Every conversation I’ve heard about what it means to be a data scientist consists of tons of ideas but no consensus. While it seems like nobody can agree on the sufficient conditions for obtaining this illustrious title, a lot of people are vehement about a necessary one: being a data scientist means you work with big data.

This might not seem like a problem—after all, the existence of data science as a field was borne out of the lava from the big data eruption. But this doesn’t have to mean that you have to work with datasets that crash your hard drive to be a data scientist! An alternative title to this blog post: You’re probably a data scientist; you just don’t know it yet.

In fact, the thing that the recent data explosion has given us (besides, well, data) is a slow-building but powerful prejudice against non-massive datasets. If you aren’t panicking about how to efficiently store, access, and analyze your data, then what are you even doing? I work in biology, and from what I’ve seen, big data fever generally comes with the side effect of dividing the community into two warring factions: particularly, those who can get big data and those who can’t.

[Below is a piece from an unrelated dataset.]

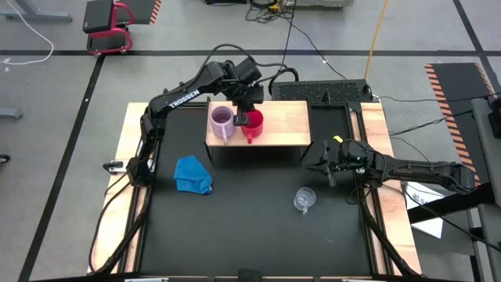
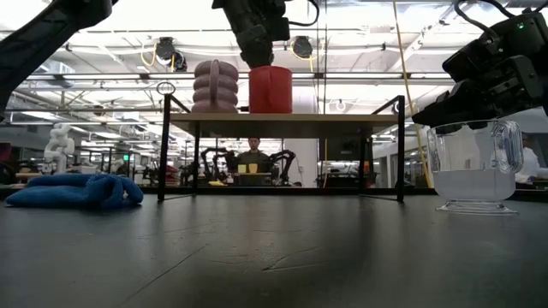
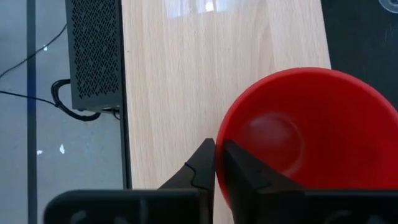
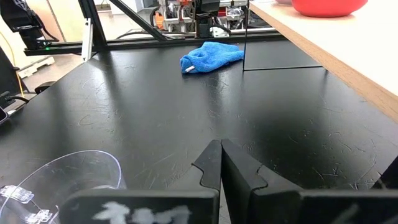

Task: Stack small to large cups/mugs on shelf
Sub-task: Put the red mug on the shelf, then put the transparent mug on the shelf

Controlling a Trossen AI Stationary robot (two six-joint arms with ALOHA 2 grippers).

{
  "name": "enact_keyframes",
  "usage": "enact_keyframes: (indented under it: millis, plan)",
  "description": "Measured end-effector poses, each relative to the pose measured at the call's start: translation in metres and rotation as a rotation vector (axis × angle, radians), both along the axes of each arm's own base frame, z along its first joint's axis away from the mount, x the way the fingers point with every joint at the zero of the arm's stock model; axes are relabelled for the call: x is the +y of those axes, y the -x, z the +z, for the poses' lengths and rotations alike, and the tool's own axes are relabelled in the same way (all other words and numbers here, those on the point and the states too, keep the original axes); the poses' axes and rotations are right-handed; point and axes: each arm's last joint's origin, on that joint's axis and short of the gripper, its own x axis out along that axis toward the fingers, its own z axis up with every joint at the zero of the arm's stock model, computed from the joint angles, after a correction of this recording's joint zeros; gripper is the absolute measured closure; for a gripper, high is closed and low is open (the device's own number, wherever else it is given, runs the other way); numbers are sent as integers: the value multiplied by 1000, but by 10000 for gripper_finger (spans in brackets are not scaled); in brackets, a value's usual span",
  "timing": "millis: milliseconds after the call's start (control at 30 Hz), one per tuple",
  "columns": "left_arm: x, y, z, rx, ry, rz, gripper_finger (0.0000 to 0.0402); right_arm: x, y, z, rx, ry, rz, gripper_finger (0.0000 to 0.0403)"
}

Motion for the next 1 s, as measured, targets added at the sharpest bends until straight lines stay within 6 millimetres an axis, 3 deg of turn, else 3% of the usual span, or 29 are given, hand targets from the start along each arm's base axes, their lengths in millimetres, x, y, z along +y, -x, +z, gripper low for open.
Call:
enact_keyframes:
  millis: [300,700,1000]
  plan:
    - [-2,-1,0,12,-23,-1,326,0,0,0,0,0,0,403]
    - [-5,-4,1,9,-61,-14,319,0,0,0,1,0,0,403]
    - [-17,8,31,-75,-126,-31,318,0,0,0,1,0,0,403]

There’s been quite a bit of talk of late about a quantitative revolution in the life sciences, but the truth is that biology, or at least several parts of it, have been quantitative for quite some time. As XCKD pointed out, biology is the most applied of the traditional “hard” sciences (we can all fight about this definition later). This unique position has meant that biologists have always benefitted from using quantitative techniques from chemistry and physics.

The only difference is that, nowadays, the amount of data coming out of the biological sciences has made mathematicians and computer scientists finally take notice of us. And this is great! But—there’s always a “but”—the focus of this attention has largely been on things that end in “omics,” which, in my opinion, are just a small portion of the biological fields that generate and analyze interesting datasets.

I really hope that this will change in the future, and working toward correcting this oversight is a major reason I’m excited to be a part of BIDS. I work with data that comes from single-molecule manipulation and detection, like optical tweezers and fluorescence microscopy. While the data I handle on a day-to-day basis isn’t as huge as genomics data has been since the sequencing explosion, they come with their own set of interesting and challenging problems.

For instance, when you try to track something that’s really, really small, thermal noise is usually about as large as the forces you’re trying to measure. This, predictably, makes finding efficient and accurate techniques to separate the two pretty tough. If you want to learn more about how computational techniques are being used across the full spectrum of the life sciences, here’s an awesome video about some of the exciting work going on right here at Berkeley.

I’ll also point out something that isn’t talked about that much in data science: it can be hard (and sometimes really hard) to get any data at all, let alone the big kind. During my undergrad, I studied snake locomotion (shameless plug here). Unsurprisingly, getting as many replicates out of an intact vertebrate as you could out of its genome is just not possible. And, it’s even harder when you work with higher animals!

These fields come with their own unique set of challenges. For example, raising and caring for vertebrates (especially higher ones) is hard, and it’s often not feasible to stick to the one-animal-one-trial rule needed to assume that data points are independent. Low-n datasets also require the use of nonparametric tests since the underlying distribution is hard to tease out. Issues like these, which are unique to small data, have been neglected by data science at large. In addition to hoping that the quantitative community comes to embrace other areas of the life sciences as enthusiastically as they have genomics, I also hope that the rise of big data in biology will not overshadow the importance of the fields that, by necessity, rely on small datasets.

Having said all this, I will concede that, generally speaking, having a mountain of data is probably not a bad thing, despite the aforementioned panic it might elicit. The need for more powerful statistical techniques in the life sciences has changed the landscape of the field for the better. Nowadays, even biologists who work with small data (and the journals who publish them) are acutely aware of the need for rigorous testing and have access to the tools they need to perform it.

The problem arises when we get so caught up in the frenzy to get more and more and more data that we stop paying attention to how we’re getting it and what it’s really telling us (or, importantly, if it’s telling us anything at all). After all, the same lesson permeates almost every aspect of our lives: quality should trump quantity. Why should our data be any different?